* About this exercise
Copy out the data below as written; omit any images.

* Supplied data
☆ ☆ ☆ ☆

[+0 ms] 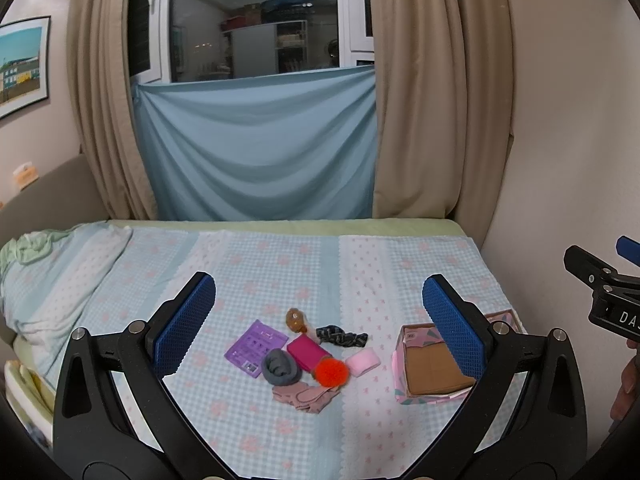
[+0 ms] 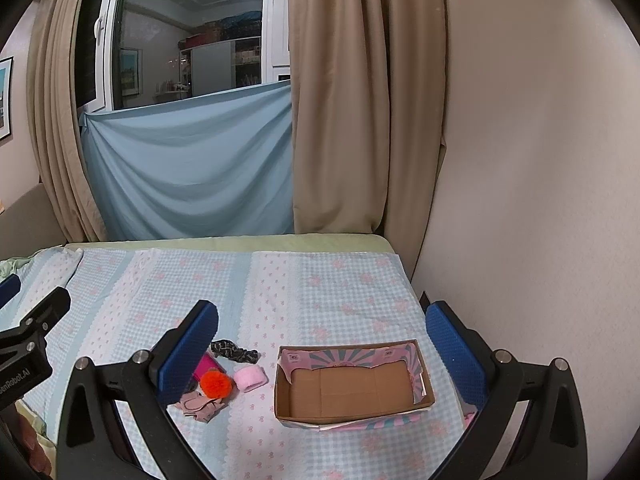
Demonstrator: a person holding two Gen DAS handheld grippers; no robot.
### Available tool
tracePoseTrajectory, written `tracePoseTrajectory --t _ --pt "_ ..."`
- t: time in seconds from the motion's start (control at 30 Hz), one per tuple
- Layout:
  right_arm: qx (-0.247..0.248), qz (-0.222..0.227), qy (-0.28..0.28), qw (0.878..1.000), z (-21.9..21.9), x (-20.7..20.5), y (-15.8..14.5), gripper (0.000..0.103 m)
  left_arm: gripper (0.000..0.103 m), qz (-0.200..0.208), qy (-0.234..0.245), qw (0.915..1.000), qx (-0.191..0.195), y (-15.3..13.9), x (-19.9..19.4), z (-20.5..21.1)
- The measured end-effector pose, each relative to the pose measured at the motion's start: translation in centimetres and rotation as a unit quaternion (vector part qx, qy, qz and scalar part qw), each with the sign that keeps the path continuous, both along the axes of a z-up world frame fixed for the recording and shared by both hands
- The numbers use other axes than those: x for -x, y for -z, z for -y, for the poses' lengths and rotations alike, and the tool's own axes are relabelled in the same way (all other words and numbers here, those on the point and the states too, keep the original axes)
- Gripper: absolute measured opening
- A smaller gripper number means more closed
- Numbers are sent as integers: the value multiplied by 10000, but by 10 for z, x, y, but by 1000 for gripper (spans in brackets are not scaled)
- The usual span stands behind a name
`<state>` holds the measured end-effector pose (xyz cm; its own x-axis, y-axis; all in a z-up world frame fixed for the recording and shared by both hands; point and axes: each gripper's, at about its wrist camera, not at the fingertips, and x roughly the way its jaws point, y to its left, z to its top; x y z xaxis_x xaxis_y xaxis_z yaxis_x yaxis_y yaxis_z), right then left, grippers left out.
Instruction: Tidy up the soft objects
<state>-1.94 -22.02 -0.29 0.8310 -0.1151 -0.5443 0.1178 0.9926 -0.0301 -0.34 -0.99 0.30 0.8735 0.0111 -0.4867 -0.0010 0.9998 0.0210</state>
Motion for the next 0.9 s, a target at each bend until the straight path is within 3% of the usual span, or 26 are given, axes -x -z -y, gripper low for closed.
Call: tracePoseTrajectory --t 0.63,0.9 --pt "54 -69 -38 10000 -11 -6 1 103 103 -111 61 9999 53 4 -5 -9" --pt "-33 -277 -255 9993 -40 -23 24 103 103 -575 134 9982 120 29 -27 -48"
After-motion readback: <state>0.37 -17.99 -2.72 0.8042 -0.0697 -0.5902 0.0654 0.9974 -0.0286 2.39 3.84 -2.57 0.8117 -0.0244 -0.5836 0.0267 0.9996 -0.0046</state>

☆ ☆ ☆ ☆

* Output of the task
[+0 ms] 
[+0 ms] 
Demonstrator: a person holding two Gen DAS handheld grippers; no robot.
### Available tool
tracePoseTrajectory, written `tracePoseTrajectory --t _ --pt "_ ..."`
- t: time in seconds from the motion's start (control at 30 Hz), one per tuple
- Layout:
  right_arm: qx (-0.247..0.248), qz (-0.222..0.227), qy (-0.28..0.28), qw (0.878..1.000), z (-21.9..21.9), x (-20.7..20.5), y (-15.8..14.5), gripper (0.000..0.103 m)
  left_arm: gripper (0.000..0.103 m), qz (-0.200..0.208), qy (-0.234..0.245), qw (0.915..1.000), qx (-0.191..0.195), y (-15.3..13.9), x (-19.9..19.4), z (-20.5..21.1)
- The measured end-effector pose, each relative to the pose measured at the motion's start: translation in centimetres and rotation as a unit quaternion (vector part qx, qy, qz and scalar part qw), each with the sign that keeps the path continuous, both along the axes of a z-up world frame fixed for the recording and shared by both hands
- The numbers use other axes than those: x for -x, y for -z, z for -y, for the poses' lengths and rotations alike, and the tool's own axes are relabelled in the same way (all other words and numbers here, those on the point and the states too, keep the original axes)
- Gripper: absolute measured opening
- A smaller gripper number means more closed
- Numbers are sent as integers: the value multiplied by 10000, but by 10 for z, x, y, but by 1000 for gripper (spans in brackets are not scaled)
- The usual span stands behind a name
`<state>` holds the measured end-effector pose (xyz cm; its own x-axis, y-axis; all in a z-up world frame fixed for the recording and shared by both hands; point and axes: each gripper's, at about its wrist camera, not at the fingertips, and x roughly the way its jaws point, y to its left, z to its top; x y z xaxis_x xaxis_y xaxis_z yaxis_x yaxis_y yaxis_z), right then left, grippers left out.
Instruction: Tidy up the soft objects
<state>-1.94 -22.02 -0.29 0.8310 -0.1151 -0.5443 0.1178 0.9926 -0.0301 -0.34 -0.99 0.30 0.8735 0.0111 -0.4867 -0.0010 0.9998 0.0210</state>
Motion for the next 0.9 s, a target at each bend until the straight path is within 3% of the usual span, or 26 are given, axes -x -z -y, gripper low for closed.
Call: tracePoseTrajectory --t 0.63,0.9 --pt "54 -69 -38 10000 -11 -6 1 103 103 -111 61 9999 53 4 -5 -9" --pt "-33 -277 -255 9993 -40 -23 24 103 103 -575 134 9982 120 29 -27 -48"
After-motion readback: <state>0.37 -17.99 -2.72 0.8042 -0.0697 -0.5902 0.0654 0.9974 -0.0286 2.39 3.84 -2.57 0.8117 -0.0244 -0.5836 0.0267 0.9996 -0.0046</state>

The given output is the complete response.